Vorteile eines Winterumzugs

Die Wintermonate von November bis Februar gelten als Nebensaison. Umzugsfirmen sind weniger ausgelastet, Termine flexibler verfügbar und die Konditionen oft günstiger. Wer flexibel ist, kann im Winter also Geld sparen.

Wege sichern

Bei Schnee und Glätte ist Sicherheit das A und O. Sorgen Sie dafür, dass Zugangswege, Treppen und Trottoirs geräumt und gestreut sind. Unser Team bringt bei Bedarf eigene Hilfsmittel mit und sichert die Transportwege, damit niemand ausrutscht.

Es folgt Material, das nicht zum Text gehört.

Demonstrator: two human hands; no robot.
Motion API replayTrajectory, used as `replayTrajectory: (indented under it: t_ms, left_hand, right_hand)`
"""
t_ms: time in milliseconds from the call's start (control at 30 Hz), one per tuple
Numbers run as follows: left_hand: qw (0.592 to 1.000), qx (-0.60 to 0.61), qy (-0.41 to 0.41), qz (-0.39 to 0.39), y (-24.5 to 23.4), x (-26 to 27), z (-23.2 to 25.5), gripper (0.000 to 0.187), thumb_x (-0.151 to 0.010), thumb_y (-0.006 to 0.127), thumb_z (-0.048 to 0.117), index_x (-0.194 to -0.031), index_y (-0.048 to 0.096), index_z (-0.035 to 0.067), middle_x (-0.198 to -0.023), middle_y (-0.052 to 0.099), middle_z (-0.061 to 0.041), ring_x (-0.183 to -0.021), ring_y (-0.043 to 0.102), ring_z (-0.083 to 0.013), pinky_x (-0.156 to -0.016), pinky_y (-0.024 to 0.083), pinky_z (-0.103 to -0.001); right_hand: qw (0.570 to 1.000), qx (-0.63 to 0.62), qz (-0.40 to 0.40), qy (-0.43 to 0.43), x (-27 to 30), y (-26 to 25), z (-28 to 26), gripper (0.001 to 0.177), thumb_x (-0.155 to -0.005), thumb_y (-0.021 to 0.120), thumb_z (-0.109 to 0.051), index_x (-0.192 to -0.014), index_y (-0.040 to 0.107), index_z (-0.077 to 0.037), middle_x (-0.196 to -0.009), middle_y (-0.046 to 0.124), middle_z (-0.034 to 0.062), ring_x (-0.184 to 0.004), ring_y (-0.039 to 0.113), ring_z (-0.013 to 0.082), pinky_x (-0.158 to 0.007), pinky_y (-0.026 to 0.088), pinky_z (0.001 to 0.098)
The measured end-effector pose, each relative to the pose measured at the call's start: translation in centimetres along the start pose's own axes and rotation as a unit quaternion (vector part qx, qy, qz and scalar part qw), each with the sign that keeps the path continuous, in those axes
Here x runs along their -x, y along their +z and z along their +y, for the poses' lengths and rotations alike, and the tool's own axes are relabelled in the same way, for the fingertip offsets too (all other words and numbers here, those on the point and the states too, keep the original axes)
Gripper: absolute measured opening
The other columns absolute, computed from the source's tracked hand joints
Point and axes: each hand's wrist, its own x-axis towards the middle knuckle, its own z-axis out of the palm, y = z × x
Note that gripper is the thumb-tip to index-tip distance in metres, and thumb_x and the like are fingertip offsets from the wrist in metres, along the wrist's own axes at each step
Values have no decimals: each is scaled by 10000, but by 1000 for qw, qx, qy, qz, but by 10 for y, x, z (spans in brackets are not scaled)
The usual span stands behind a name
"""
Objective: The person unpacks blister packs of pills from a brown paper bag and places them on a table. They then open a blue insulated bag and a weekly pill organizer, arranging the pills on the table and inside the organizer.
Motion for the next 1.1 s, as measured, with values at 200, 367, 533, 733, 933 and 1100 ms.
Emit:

Tipp: Schützen Sie empfindliche Möbel und Elektronik vor Nässe und Kälte. Wir verwenden dafür wetterfeste Schutzhüllen und Decken.

Möbel vor Nässe schützen

Schnee und Feuchtigkeit können Möbeln und Kartons zusetzen. Achten Sie auf wasserfeste Abdeckungen und stellen Sie Kartons nicht direkt in den Schnee. Unser Team verpackt Ihr Umzugsgut so, dass es trocken und sicher am Ziel ankommt.

Genügend Zeit einplanen

Bei winterlichen Bedingungen kann alles etwas länger dauern – von der Anfahrt bis zum Tragen. Planen Sie etwas mehr Zeit ein und halten Sie warme Getränke bereit. So bleibt der Umzug auch bei Minusgraden angenehm.

Häufige Fragen

Ist ein Umzug im Winter günstiger?
Ja, die Wintermonate gelten als Nebensaison mit oft günstigeren Konditionen und flexibleren Terminen.
Wie schütze ich Möbel vor Nässe?
Mit wasserfesten Schutzhüllen und Decken. Unser Team verpackt Ihr Umzugsgut wettergerecht.
Worauf muss ich bei Schnee achten?
Zugangswege räumen und streuen, mehr Zeit einplanen und empfindliche Gegenstände vor Kälte schützen.